İçeriğe geç

Avarifü’l Mearif Kitap Alıntıları – Şihabüddin Sühreverdi

Şihabüddin Sühreverdi kitaplarından Avarifü’l Mearif kitap alıntıları sizlerle…

Avarifü’l Mearif Kitap Alıntıları

Şu söyleyeceklerimiz fenâ haline dahildir:
Bir kulun bütün fiil ve sözünde merci, danışması Allah teâlâ’ya olup bütün iş ve eşyadaki tasarruflarında nefsi ile değil, Allah Teâlâ ile hareket etmek için ondan izin bekler. İşte kendi ihtiyacını terk ederek Hakk’ın fiilini bekleyen bu kimse Hak’ta fani olmuştur.
Ebû Said el-Harraz’a, fenâ haline ulaşan kimsenin âlâmeti sorulunca; şöyle demiştir:
”Fenâ haline ulaştığını iddia eden kimsenin âlâmeti; kendisinde Allah Teala’dan başka dünya ve ahiretle ilgili bütün hazların gitmesidir. ”
Denilmiştir ki:
”Fenâ, kulun bütün nefsânî hazlardan fâni olup nefsi adına herhangi bir şeyden zevk almamasıdır. ”
”Bekâ: kulun kendisine ait şeylerden fâni olup Allah Teâlâ için içinde bulunduğu halde bâkî kalmasıdır. ”
Cüneyd el-Bağdâdî demiştir ki:
”Allah Teala, kullarının kalplerine, onların kendisine yakın olduğu ölçüde yakın olur. Öyleyse; kalbinin neye yakın olduğuna bak! ”

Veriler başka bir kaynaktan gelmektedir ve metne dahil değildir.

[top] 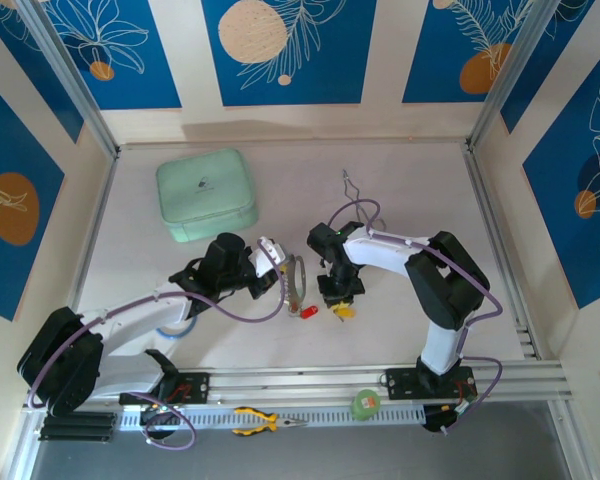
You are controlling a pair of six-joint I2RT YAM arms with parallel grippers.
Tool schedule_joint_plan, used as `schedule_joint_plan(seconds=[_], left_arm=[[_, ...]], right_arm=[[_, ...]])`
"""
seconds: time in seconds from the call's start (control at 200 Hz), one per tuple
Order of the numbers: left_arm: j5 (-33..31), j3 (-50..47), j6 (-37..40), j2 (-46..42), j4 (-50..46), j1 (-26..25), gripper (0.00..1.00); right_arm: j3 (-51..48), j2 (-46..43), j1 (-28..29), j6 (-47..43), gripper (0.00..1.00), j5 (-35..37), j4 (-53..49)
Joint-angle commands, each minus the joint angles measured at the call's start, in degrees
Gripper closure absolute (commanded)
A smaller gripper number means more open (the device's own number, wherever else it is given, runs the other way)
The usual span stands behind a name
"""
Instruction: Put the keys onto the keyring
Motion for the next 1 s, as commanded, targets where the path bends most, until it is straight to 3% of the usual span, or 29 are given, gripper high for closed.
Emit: schedule_joint_plan(seconds=[0.0,0.14,0.4,0.585,0.805,0.995], left_arm=[[0.06,0.38,1.49,-1.07,0.63,-0.56,1.00],[0.06,0.38,1.48,-1.08,0.60,-0.55,1.00],[-0.22,0.63,-0.09,-1.20,0.42,-0.60,1.00],[1.53,2.74,-6.85,-2.65,-3.02,-0.82,1.00],[4.79,4.21,-11.43,-4.86,-7.62,-1.27,1.00],[9.70,4.46,-12.52,-5.09,-8.88,-1.38,1.00]], right_arm=[[1.09,1.17,0.52,-0.24,0.89,-0.57,-1.54],[1.12,0.88,0.58,-0.30,1.00,-0.43,-1.63],[-2.42,-9.25,0.67,-2.21,1.00,0.66,3.36],[-9.87,-24.10,1.19,-9.02,1.00,-1.48,18.04],[-23.19,-40.47,0.46,-19.49,1.00,-12.11,39.08],[-30.69,-49.78,-0.21,-20.70,1.00,-16.14,47.28]])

Zünnûn el-Mısrî’ye, ”Üns ” sorulunca:
”O, sevenin sevdiğine rahatlıkla açılıp sıkılmadan hareket etmesi ve her arzusunu ondan istemesidir. ” demiştir.
İbnu Atâ’ya şevkten sorulunca şöyle demiştir:
”Şevk, dosta yakın olduktan sonra ayrılma korkusundan yüreğin yanması, kalplerin tutuşması ve ciğerlerin parçalanmasıdır. ”

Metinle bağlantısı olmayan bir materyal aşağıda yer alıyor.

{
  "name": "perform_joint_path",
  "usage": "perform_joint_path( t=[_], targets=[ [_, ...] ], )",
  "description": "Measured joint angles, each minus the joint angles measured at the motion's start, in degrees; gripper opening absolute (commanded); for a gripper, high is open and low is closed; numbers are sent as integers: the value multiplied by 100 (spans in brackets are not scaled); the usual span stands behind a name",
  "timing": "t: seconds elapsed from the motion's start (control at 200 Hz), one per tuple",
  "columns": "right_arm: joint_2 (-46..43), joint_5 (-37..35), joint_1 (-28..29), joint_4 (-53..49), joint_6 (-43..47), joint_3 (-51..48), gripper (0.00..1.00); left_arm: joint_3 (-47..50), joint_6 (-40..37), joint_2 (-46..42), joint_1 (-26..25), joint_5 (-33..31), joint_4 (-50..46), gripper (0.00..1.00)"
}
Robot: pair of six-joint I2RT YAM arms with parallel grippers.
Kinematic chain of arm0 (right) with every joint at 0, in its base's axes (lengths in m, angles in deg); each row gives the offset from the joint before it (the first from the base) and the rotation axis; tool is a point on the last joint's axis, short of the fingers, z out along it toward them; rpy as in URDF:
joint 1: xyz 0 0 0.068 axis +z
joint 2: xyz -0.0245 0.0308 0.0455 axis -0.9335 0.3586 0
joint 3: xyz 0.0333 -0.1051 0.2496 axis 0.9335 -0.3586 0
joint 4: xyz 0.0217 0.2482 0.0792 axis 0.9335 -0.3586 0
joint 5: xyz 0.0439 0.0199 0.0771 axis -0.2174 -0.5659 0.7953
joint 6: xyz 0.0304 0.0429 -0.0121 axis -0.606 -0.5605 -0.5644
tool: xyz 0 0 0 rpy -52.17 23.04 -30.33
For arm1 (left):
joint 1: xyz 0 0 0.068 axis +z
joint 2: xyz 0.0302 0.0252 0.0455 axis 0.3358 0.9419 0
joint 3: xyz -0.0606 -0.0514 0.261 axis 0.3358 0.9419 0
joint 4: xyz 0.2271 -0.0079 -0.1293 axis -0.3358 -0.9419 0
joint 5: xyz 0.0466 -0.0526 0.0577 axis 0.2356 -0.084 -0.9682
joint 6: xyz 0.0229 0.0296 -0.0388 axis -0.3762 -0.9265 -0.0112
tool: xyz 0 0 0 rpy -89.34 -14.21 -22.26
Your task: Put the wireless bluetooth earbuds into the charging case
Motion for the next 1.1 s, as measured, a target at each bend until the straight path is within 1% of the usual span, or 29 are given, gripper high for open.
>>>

Muhabbete göre şevk, tövbeden sonra gelen züht gibidir. Tövbe tam yerleşince züht meydana çıktığı gibi; muhabbet kalpte karar kılınca da şevk ortaya çıkar.
Müminlerin emiri Ali b. Ebî Talib (r.a) ‘a zühdün ne olduğu sorulduğunda: Zühd; dünyayı, bir müminin ya da bir kâfirin yemesine hiç aldırış etmemendir. diye cevap vermiştir.

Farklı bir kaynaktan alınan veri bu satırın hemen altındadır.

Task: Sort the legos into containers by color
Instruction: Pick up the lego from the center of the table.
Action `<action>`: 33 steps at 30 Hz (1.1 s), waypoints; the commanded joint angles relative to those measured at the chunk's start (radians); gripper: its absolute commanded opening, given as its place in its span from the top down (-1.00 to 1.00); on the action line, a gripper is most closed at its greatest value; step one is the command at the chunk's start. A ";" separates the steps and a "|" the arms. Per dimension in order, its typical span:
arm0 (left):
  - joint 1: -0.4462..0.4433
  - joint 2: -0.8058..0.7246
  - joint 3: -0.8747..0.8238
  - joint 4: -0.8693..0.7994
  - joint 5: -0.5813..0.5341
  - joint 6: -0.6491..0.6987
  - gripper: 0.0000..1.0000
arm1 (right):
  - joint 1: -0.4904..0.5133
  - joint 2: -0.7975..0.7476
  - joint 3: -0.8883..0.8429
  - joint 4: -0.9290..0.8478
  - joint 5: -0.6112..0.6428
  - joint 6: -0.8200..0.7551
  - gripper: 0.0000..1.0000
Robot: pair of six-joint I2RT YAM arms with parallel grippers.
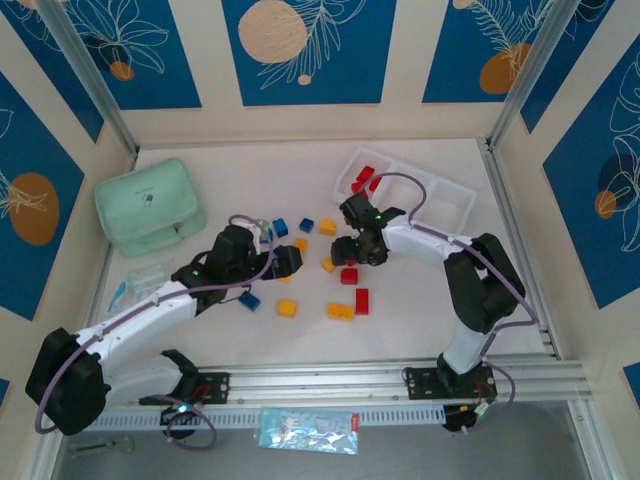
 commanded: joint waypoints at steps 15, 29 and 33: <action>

Resûlullah (s.a.v), ölmek üzere olan bir adamın yanına girdi. Ona:
”Kendini nasıl buluyorsun? ” diye sorduğunda, adam:
”Kendimi günahlarımdan korkar ve Rabbimin rahmetini ümid eder bir durumda buluyorum. ” diye cevap verdi.
Bunun üzerine, Resûlullah (s.a.v) :
”Bu halde, bir kulun kalbinde bu iki hal bulunursa; Allah Teala kendisine ümid ettiğini verir ve korktuğundan onu emin kılar. ” buyurdular.
Ebû Yezid el- Bestami demiştir ki: İntibahın (mânen uyanmanın) alâmeti beştir:
1-Kul nefsini hatırlayınca boynunu büker,
2-Günahını hatırlayınca istiğfar eder,
3-Dünyayı hatırlayınca düşünüp ibret alır,
4-Ahireti hatırlayınca sevinir,
5-Allah teâlâ’yı hatırlayınca ürperir.
Bilinen her fazilette bir hâl ve makâm bulunmaktadır. Zühdde bir hâl ve makâm vardır. Tevekkülde bir hâl ve makâm vardır. Rızâda bir hâl ve makâm vardır.
Gerçekten kul, hâllerin sebebiyle makamlara yükselir. Hâller; kulu, içinde kesb ve ilahi mevhîbenin karıştığı makâmlara yükselten bir takım manevi mevhibelerdir. Kulun içinde bulunduğu makâmdan daha yüksek bir makâmın hâli kendisine ancak ona yükselmesi yakın olduğu zaman zâhir olur. Kul, hâllerin çoğalmasıyla devamlı üst makâmlara doğru yükselir.
Müminlerin emiri Ali b. Ebi Tâlip (r.a)’ ın : Bana semâvâtın yollarından sorunuz. Gerçekten ben onları, yeryüzünün yollarından daha iyi tanırım. sözü makam ve hâllere işaret etmektedir.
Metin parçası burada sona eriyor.